I sat up a bit, thinking. ‘The family might not have kept her journals, if they didn’t know there was anything valuable in them.’

‘What if they did?’

I blinked. ‘What?’

‘Listen. With the academic species of mystery, you run into a lot of dead ends. Sometimes it’s just ill luck; there really isn’t a paper trail to wherever you’re trying to go. But sometimes, it means you’ve taken a wrong turn somewhere. Consider. We concluded that the Elvyngs never took Cicily’s work seriously, or that they never knew about it at all. And that supposition sent us off looking for the other people in her life. But what if we were wrong?’
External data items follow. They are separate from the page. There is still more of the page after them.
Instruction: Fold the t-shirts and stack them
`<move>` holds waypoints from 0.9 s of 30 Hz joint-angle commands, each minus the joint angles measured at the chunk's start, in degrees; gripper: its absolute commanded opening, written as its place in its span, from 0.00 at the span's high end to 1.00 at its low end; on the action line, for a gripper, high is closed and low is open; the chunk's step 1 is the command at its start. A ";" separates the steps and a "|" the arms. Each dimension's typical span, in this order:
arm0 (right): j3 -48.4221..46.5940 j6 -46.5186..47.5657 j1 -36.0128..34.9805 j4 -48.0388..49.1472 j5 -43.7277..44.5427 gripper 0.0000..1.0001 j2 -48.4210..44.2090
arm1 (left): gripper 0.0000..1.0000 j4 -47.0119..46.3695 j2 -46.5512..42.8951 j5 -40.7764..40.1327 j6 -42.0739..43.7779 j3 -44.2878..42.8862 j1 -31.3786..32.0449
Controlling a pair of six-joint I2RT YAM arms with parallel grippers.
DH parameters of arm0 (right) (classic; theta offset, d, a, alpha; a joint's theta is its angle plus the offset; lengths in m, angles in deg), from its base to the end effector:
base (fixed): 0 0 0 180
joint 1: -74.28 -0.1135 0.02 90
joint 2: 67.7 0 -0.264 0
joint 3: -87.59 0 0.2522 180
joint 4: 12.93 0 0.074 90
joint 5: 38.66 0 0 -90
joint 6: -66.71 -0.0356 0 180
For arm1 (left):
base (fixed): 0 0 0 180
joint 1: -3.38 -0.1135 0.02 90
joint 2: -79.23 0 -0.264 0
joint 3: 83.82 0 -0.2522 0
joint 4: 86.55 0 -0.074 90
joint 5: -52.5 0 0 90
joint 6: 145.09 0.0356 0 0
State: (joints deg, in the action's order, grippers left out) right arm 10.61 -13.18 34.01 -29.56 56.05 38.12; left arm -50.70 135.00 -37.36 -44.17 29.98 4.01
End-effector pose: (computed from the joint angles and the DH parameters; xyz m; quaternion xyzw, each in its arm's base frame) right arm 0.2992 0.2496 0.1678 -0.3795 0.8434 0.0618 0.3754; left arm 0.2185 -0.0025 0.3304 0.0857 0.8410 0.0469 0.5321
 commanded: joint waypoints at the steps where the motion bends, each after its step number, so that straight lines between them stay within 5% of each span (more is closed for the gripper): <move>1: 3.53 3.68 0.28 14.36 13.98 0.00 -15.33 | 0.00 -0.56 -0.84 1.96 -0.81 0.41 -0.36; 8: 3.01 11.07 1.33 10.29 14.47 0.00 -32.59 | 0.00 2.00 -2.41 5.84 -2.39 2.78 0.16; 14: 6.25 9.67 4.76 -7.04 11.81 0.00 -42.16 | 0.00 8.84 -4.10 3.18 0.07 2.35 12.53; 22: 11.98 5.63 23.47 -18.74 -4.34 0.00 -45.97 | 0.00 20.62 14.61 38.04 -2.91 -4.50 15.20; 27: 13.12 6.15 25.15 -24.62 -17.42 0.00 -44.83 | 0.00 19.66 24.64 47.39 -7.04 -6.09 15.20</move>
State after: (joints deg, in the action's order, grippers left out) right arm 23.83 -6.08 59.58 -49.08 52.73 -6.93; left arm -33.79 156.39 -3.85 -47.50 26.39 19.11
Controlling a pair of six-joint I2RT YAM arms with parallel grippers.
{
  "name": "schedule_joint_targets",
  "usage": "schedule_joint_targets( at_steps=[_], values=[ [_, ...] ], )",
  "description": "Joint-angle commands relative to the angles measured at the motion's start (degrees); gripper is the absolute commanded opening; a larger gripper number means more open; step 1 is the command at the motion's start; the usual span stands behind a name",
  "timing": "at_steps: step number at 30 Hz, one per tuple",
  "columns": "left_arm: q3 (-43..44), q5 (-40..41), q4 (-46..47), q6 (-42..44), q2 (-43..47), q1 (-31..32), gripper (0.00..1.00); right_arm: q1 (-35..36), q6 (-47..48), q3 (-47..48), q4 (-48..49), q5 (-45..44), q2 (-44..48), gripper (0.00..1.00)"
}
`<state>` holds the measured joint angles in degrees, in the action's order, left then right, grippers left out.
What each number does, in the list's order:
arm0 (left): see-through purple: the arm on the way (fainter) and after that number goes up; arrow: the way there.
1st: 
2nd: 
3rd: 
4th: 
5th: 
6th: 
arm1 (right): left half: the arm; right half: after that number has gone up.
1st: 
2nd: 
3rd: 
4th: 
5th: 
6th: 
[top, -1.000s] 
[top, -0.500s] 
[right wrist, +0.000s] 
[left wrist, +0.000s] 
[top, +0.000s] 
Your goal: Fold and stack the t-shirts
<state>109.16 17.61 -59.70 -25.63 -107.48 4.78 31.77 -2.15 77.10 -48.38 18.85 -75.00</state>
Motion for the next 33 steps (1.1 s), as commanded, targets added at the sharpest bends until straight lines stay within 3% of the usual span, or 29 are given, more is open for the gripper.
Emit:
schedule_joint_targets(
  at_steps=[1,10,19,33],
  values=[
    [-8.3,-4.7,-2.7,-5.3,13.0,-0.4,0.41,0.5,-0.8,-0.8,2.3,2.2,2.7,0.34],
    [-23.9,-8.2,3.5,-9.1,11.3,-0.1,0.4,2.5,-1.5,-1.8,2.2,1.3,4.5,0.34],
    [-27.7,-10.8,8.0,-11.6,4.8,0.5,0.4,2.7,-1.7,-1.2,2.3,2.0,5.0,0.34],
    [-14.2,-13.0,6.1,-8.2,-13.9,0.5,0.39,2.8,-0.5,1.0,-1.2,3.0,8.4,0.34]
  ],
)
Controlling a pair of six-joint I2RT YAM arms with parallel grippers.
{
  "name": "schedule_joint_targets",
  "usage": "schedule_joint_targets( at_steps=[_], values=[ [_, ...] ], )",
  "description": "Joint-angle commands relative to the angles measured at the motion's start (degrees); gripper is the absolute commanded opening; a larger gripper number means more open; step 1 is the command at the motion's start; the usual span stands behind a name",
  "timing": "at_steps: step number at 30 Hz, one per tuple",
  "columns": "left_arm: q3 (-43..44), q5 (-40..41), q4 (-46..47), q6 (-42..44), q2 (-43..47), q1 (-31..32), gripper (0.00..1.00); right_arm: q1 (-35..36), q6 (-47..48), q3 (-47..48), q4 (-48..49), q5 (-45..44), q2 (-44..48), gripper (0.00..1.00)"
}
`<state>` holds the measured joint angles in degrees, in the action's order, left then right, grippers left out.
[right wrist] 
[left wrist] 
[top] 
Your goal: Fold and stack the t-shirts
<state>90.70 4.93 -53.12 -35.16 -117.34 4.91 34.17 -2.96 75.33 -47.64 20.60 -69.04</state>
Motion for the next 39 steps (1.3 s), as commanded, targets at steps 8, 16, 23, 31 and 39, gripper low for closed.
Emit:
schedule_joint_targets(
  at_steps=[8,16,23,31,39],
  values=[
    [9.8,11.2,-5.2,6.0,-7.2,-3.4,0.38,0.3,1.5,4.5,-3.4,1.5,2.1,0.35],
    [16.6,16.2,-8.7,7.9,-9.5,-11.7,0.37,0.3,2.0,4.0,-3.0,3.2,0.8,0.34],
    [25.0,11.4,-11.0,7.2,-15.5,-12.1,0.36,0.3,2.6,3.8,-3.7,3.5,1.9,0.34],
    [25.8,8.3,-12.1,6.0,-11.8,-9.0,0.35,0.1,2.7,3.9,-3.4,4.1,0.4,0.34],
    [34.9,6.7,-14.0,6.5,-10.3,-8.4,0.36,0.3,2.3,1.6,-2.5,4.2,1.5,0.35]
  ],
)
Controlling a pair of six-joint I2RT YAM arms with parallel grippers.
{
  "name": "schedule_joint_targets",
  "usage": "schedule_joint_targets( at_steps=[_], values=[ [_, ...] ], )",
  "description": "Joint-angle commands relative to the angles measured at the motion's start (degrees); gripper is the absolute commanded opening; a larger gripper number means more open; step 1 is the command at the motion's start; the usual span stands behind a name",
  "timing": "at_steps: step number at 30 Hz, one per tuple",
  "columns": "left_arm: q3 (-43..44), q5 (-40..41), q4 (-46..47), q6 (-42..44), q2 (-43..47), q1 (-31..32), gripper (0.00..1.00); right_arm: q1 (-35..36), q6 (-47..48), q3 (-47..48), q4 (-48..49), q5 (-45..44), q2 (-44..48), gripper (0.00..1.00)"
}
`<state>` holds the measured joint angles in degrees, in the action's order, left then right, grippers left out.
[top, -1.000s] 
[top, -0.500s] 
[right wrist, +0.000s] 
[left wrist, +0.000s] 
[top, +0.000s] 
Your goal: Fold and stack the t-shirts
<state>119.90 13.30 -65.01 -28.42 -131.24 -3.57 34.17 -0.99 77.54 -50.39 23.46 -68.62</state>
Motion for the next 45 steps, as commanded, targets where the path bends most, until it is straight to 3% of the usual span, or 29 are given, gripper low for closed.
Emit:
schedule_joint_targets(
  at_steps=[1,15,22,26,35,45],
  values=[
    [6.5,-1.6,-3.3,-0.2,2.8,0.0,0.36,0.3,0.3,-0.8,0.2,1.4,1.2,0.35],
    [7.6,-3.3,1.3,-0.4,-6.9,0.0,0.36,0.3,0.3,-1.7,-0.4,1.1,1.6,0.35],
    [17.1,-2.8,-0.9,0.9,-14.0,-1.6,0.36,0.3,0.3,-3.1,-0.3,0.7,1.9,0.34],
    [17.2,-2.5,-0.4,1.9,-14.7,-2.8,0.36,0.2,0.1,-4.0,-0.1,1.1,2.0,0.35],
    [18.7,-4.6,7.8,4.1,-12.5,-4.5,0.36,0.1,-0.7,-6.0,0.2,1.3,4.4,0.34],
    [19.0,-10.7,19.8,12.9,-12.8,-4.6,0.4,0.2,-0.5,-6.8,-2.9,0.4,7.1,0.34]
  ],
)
‘They knew?’ said Jay. ‘Her son knew?’

‘What she was doing, and that it had value. Yes. He might even have helped her, for all we know. So he inherited all of her possessions; what happened then?’

‘Then— then the Elvyngs had the secret of the argent,’ I said.

If Cicily succeeded, yes. They at least had whatever progress she had made by the time of her death, and could have built on it afterwards.’

‘You’re suggesting they’ve had this secret since at least, what, the early seventeenth century.’

‘They might have. How do we know otherwise?’

‘We don’t. We— why would they hide the fact? Why wouldn’t they shout it from the rafters?’

Val’s smile was a bit twisted. ‘Capitalism?’

I thought about the Elvyng Emporium, and its stock of indescribable wonders. ‘They could be argent-powered,’ I said slowly. ‘Some of those things they sell. Certainly some of the things they use. If it was hidden, how would anybody know? And if nobody knew, how would anyone compete?’

‘They do have remarkably potent charms,’ Jay agreed. ‘And a long history of unusually powerful magicians.’

My eyes grew big. ‘Forget your earlier conspiracy theory, Jay. This is the real stuff!’